### YOUR INSTRUCTIONS
Scan the records for "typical". Show the matching lines.

[Saved entries]
* * * * * * *

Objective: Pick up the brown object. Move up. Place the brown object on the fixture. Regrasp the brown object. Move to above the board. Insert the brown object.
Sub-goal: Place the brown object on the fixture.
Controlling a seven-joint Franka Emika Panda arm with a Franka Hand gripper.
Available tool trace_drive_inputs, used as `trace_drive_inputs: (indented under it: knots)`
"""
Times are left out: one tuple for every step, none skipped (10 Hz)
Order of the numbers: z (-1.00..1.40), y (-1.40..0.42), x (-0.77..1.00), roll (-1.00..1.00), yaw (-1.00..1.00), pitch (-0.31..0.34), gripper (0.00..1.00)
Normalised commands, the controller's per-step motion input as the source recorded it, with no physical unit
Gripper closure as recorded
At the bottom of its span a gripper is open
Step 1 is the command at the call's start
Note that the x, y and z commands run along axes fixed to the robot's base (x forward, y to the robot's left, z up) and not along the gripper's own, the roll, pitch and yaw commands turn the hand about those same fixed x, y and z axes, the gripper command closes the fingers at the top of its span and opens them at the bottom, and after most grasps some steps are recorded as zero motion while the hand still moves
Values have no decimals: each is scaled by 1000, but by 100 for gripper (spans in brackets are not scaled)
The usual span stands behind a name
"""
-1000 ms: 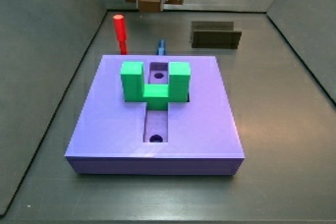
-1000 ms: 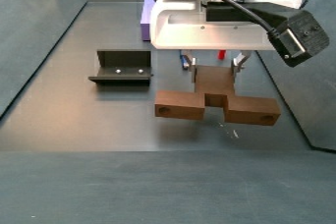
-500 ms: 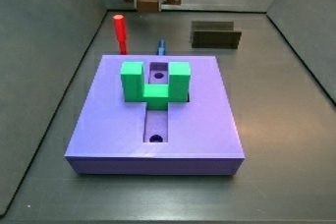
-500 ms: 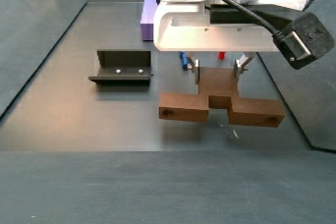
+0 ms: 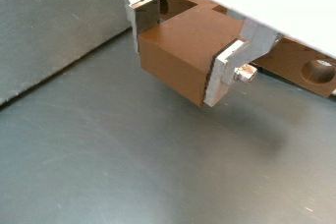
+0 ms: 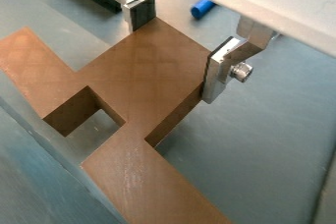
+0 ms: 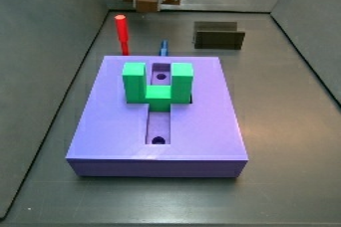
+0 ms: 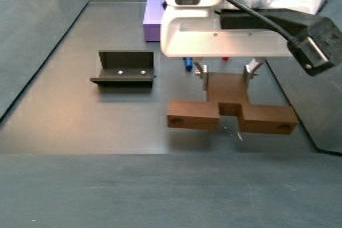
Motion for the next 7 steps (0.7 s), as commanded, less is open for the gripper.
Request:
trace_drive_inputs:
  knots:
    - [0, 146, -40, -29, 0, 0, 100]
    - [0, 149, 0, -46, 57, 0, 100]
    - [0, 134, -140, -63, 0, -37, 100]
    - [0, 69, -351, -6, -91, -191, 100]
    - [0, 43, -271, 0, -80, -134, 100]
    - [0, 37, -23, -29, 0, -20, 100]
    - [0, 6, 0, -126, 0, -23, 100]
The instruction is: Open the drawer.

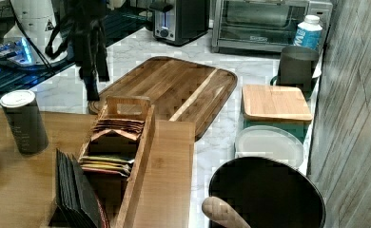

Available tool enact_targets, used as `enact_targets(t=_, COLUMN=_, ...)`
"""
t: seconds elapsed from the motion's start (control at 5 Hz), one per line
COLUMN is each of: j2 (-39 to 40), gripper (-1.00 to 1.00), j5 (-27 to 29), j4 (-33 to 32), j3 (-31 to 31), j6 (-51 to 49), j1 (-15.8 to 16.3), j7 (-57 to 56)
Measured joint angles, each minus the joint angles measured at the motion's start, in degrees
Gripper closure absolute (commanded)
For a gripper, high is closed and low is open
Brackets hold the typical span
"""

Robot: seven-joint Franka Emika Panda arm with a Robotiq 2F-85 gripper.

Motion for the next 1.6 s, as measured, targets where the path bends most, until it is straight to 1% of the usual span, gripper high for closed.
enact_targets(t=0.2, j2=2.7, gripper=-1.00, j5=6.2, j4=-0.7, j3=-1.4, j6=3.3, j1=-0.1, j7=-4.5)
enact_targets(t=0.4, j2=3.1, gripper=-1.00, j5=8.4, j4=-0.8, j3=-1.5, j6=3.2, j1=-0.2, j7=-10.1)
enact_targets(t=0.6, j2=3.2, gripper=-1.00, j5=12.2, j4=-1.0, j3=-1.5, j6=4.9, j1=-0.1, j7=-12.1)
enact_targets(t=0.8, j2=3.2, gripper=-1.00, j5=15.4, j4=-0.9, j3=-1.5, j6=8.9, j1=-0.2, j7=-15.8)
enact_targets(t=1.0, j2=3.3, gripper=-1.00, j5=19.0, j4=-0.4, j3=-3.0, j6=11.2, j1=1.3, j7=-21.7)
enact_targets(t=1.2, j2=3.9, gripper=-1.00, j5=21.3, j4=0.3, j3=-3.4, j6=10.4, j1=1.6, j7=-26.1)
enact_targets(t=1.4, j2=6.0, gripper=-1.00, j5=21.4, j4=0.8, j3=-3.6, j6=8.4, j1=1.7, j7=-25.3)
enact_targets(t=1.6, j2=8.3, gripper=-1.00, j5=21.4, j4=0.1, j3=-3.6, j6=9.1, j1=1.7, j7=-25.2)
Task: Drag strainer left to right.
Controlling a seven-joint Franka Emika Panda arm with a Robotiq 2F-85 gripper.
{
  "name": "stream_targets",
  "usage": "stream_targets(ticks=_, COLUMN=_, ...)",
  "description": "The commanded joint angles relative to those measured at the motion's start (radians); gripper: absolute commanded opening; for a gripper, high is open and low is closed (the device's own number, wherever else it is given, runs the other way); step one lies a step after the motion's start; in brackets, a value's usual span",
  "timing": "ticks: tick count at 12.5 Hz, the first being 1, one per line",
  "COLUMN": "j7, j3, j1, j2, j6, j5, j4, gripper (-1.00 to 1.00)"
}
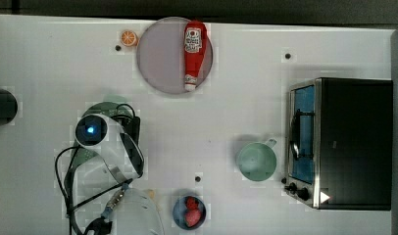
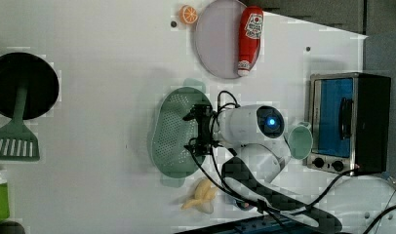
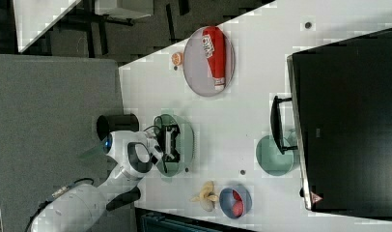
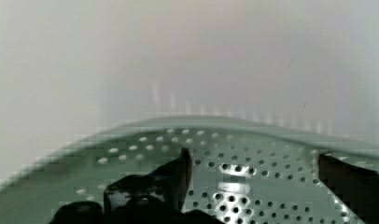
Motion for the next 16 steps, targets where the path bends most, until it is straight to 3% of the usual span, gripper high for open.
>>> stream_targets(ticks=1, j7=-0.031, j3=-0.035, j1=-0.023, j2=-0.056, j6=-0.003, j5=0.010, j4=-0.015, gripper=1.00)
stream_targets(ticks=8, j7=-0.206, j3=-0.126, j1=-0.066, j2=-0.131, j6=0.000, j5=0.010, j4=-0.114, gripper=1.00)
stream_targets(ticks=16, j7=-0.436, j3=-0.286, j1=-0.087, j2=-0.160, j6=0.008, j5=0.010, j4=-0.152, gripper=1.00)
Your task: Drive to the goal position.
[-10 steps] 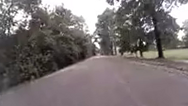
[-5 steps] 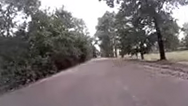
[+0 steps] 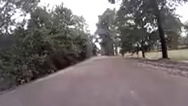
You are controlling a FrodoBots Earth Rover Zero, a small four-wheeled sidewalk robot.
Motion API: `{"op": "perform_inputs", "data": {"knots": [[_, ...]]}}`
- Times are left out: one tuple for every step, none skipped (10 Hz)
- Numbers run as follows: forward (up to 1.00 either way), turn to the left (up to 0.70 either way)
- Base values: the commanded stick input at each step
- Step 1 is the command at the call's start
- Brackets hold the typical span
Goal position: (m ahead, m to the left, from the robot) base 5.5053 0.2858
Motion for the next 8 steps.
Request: {"op": "perform_inputs", "data": {"knots": [[0.70, 0.00], [0.70, 0.00], [0.70, 0.00], [0.70, 0.00], [0.70, 0.00], [0.70, 0.00], [0.70, 0.00], [0.70, 0.00]]}}
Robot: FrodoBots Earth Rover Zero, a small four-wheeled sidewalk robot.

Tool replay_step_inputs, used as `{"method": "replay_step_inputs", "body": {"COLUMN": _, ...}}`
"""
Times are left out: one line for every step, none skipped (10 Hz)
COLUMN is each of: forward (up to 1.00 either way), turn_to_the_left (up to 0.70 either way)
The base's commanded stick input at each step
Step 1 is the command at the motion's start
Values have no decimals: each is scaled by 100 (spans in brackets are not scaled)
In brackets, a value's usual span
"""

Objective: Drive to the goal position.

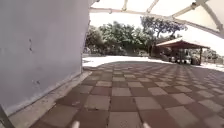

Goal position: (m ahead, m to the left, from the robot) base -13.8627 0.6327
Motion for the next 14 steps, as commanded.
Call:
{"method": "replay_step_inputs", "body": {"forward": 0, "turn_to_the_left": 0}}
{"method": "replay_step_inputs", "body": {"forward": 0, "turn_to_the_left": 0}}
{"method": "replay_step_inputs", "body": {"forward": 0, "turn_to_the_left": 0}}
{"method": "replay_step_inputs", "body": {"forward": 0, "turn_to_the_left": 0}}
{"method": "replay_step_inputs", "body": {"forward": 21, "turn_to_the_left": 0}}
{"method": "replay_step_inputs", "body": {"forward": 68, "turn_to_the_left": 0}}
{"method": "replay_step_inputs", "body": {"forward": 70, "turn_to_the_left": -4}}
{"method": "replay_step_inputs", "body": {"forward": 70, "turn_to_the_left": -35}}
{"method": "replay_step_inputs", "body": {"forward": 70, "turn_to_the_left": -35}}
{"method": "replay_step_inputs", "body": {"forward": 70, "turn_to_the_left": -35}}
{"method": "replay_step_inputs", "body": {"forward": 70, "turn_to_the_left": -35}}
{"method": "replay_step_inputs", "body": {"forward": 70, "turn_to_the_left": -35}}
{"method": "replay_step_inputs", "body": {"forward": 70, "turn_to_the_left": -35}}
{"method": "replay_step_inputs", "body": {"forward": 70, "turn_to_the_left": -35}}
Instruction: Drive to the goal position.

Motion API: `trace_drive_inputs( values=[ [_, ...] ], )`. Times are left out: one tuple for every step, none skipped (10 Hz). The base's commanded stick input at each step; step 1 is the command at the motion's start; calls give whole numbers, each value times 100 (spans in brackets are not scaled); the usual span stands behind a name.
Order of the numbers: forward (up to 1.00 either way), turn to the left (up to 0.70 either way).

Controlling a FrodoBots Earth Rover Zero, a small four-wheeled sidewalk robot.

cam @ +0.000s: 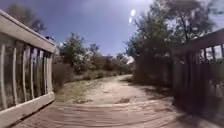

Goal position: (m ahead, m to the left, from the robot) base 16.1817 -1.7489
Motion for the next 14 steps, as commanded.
trace_drive_inputs(
  values=[
    [70,0],
    [70,0],
    [70,0],
    [70,0],
    [70,0],
    [70,0],
    [70,0],
    [70,0],
    [70,0],
    [70,0],
    [70,0],
    [70,0],
    [70,0],
    [70,0]
  ],
)
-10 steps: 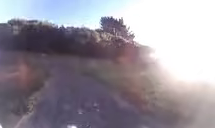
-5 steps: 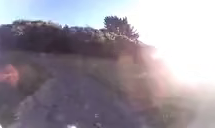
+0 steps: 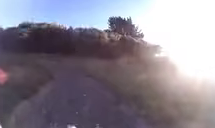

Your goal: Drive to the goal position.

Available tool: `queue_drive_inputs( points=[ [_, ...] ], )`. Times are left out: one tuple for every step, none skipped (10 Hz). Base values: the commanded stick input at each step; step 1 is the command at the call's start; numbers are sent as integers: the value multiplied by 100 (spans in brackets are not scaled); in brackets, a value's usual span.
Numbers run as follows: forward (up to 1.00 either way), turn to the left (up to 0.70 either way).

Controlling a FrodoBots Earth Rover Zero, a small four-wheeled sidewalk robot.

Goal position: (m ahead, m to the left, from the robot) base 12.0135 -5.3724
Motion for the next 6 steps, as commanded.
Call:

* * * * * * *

### RESPONSE BOX
Brackets hold the typical span
- Brackets hold the typical span

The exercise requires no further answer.